One of those spaces is the relatively new Decentraland, a 22-month-old 3D platform that currently plays host to over 90,000 parcels of land subdivided into individual 9-square-mile plots which can command prices as high as $2.43 million as the cost of digital land has boomed in unison with the rise of NFTs.

Thus far, Decentraland has featured some headline-grabbing projects, including a functional digital twin of the auction house Sotheby’s London headquarters. The display of NFT art has become one of the most predominant forms of building in the metaverse, followed by gaming, retail, and other forms of entertainment like blockchain casinos that have users lining up for a slice of the cyber action.

Building in the space is, at least in theory, open to anyone, but a few studios that deal exclusively in metaverse architecture have come to be seen as standard-bearers for an industry that has only recently begun imagining what applications the discipline might have in the digital realm.
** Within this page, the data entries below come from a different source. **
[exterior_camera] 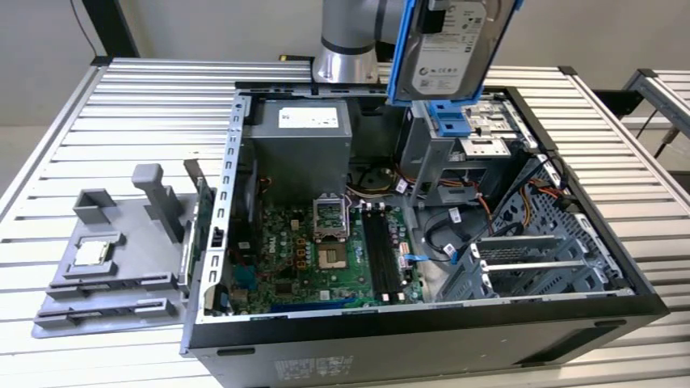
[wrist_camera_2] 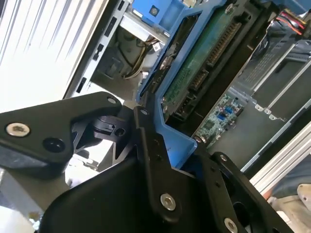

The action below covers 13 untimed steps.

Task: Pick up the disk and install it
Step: 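Pick up the disk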

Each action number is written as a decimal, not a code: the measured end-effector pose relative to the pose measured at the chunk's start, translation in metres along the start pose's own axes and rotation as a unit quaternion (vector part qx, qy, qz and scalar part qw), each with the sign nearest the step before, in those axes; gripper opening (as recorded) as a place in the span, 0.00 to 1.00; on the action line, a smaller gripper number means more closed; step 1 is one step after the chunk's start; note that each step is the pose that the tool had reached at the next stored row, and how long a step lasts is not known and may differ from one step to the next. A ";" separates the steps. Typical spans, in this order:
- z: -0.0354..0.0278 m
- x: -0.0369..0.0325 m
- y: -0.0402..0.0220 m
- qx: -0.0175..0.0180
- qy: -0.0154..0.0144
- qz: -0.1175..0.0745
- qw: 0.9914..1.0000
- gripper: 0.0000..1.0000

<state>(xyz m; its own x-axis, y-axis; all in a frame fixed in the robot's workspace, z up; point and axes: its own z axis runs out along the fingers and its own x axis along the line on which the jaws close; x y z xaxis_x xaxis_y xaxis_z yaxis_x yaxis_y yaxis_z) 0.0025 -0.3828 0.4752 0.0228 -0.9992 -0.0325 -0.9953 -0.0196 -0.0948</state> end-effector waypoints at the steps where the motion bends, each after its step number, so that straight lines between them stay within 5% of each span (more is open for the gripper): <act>1: 0.0002 0.0001 -0.0022 0.000 0.000 0.000 1.000 0.00; 7: 0.0013 0.0003 -0.0142 0.000 0.000 0.000 1.000 0.00; 13: 0.0014 0.0003 -0.0148 0.000 0.000 0.000 1.000 0.00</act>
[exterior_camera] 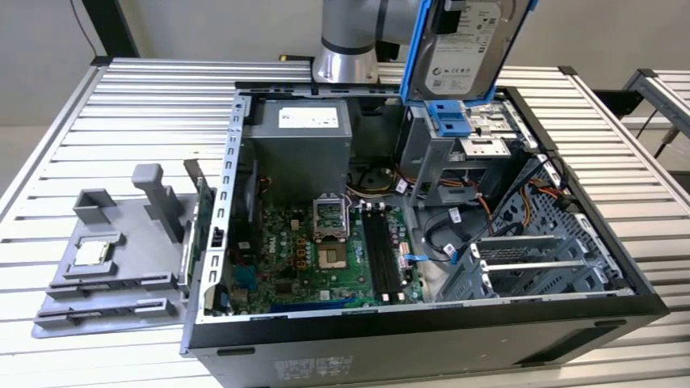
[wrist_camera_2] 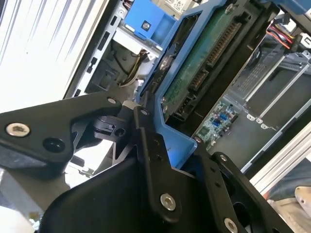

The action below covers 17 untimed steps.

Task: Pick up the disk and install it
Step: 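Pick up the disk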

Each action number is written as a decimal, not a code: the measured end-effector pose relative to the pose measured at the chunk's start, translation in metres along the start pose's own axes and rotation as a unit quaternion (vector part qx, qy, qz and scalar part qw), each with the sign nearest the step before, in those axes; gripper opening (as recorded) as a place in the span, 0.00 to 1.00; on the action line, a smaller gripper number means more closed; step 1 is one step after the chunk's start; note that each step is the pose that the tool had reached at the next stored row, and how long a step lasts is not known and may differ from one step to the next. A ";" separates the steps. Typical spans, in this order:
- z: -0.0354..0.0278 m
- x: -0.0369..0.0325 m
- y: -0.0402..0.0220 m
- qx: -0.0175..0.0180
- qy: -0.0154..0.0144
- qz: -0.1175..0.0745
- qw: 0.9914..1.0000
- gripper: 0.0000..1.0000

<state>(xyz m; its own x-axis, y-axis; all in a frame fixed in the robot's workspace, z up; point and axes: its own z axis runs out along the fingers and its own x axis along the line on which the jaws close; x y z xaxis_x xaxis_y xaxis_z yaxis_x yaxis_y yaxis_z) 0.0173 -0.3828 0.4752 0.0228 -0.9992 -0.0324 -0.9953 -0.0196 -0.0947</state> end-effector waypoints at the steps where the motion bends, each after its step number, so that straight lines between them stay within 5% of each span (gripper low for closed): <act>1: 0.0000 0.0000 0.0000 0.000 0.000 0.000 1.000 0.00; 8: 0.0000 0.0021 -0.0008 0.000 0.000 0.000 1.000 0.00; 17: -0.0002 0.0175 -0.0043 -0.001 0.000 0.000 1.000 0.00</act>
<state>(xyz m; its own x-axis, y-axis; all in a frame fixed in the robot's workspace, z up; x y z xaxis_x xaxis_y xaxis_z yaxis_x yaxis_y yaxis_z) 0.0220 -0.4002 0.4752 0.0227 -0.9992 -0.0323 -0.9955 -0.0196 -0.0927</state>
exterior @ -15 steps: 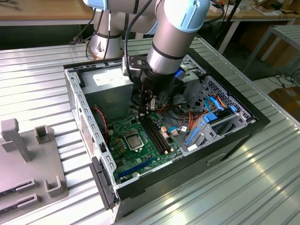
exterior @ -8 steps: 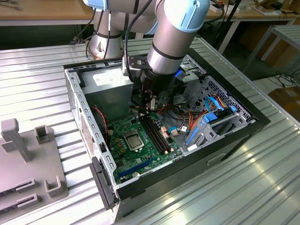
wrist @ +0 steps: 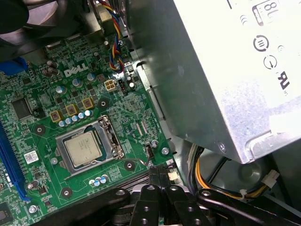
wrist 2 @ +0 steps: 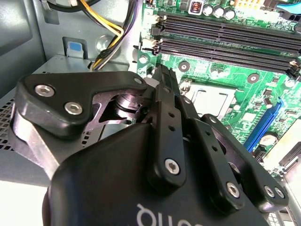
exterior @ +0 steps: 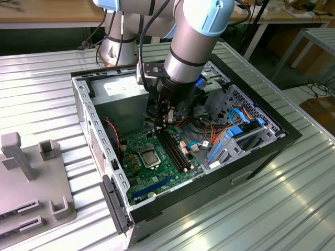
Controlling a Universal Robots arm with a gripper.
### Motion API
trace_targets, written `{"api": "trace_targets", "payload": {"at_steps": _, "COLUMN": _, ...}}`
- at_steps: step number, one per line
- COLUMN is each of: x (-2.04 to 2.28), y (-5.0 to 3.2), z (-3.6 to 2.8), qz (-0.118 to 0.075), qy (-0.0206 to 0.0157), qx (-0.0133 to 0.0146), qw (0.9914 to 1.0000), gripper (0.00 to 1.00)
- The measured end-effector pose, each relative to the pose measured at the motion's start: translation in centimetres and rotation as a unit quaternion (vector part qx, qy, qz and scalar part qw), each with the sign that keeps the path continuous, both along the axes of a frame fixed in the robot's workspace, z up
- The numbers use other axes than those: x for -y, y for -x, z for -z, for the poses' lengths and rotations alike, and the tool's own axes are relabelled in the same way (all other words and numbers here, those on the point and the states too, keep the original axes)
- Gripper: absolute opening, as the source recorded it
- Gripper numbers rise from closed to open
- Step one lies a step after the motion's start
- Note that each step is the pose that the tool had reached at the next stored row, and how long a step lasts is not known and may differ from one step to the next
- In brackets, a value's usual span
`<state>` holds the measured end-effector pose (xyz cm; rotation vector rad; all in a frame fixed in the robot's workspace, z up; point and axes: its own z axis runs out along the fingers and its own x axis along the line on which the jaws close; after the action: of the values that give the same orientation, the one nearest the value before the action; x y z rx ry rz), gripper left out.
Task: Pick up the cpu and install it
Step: 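Install the first cpu locking lever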
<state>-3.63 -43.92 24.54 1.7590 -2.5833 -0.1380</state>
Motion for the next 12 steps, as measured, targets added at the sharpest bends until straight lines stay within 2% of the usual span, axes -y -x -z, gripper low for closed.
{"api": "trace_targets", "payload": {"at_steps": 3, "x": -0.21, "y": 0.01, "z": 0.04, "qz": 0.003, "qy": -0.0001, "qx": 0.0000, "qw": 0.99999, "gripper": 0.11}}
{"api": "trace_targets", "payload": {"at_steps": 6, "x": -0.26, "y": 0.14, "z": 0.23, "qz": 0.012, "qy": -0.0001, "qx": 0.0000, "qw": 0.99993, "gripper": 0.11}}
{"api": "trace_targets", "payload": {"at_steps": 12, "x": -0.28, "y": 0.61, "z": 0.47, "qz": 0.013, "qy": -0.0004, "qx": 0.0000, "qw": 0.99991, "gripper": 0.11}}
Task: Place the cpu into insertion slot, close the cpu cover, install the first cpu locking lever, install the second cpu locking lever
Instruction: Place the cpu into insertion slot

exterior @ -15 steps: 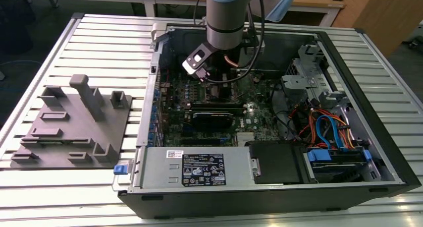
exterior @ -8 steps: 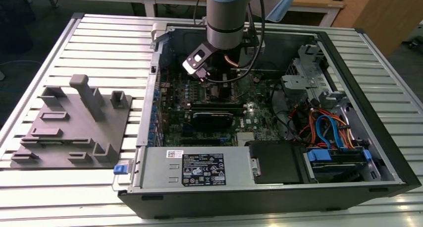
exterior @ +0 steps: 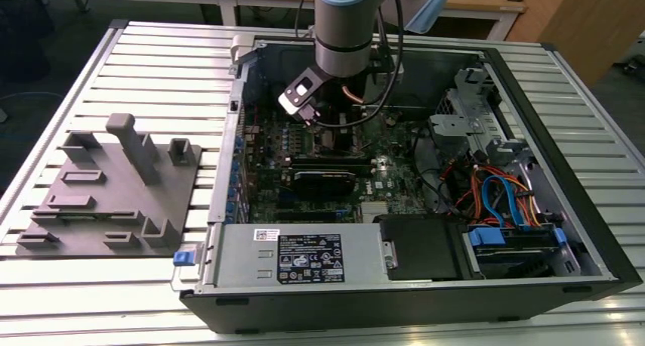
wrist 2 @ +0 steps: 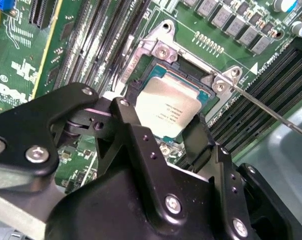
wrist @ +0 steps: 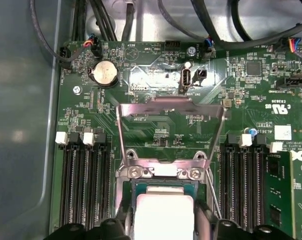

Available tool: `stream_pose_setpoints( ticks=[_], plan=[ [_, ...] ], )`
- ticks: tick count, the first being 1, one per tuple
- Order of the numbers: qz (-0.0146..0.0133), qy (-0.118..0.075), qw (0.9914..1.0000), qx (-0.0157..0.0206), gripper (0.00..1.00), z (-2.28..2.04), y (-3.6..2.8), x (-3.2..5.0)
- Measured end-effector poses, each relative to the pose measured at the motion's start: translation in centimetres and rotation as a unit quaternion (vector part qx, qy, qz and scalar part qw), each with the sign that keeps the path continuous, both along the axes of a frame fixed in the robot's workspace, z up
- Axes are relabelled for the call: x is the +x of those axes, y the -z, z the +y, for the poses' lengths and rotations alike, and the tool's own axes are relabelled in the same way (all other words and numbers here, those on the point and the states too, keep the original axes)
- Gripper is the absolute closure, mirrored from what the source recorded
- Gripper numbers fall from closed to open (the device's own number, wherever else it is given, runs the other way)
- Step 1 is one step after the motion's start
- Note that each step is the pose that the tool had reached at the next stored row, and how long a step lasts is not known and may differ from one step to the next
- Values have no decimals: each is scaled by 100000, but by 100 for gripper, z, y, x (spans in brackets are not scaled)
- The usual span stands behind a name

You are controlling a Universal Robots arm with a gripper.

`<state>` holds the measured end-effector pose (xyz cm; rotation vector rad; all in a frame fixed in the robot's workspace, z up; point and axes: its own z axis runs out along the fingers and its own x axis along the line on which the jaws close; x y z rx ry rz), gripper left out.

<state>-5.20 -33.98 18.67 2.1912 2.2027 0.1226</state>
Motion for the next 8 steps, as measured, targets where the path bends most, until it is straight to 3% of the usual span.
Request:
stream_pose_setpoints(
  ticks=[1,8],
  plan=[
    [11,-1,100000,-17,39,-1,4,0],
    [3,2,100000,16,39,0,5,0]
  ],
)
Entities such as Voxel (who designed now-famous NFT artist Beeple’s digital museum in another metaverse space called Cryptovoxels) and the affiliated Decentraland Architects offer specialized design services that can easily fetch up to $300,000 a project.

The boom has created an opportunity for people whose backgrounds are not necessarily in the professional architectural realm but nonetheless present in the void at the right moment and henceforth cashing in with a slate of big-name clients and digital design-builds.

“I went all-in on the metaverse when I discovered the connection between NFTs & video games in February of 2021,“ Decentraland Architects founder Luca Arrigo said in a previous statement. “At the time, the most usable and fun metaverse activity was by far Decentraland. I dreamed up the idea of an architectural firm for Decentraland and used my digital marketing skills to build a web presence. For most of 2021, we did small projects — waifus, small buildings, a farm…then in November, we built our first project for a big clients. Now we are regularly meeting with fortune 500 companies and established DAOs to help them build their first metaverse experiences. I hope to continue learning about new metaverses and figuring out what new opportunities our team can try our hand at.”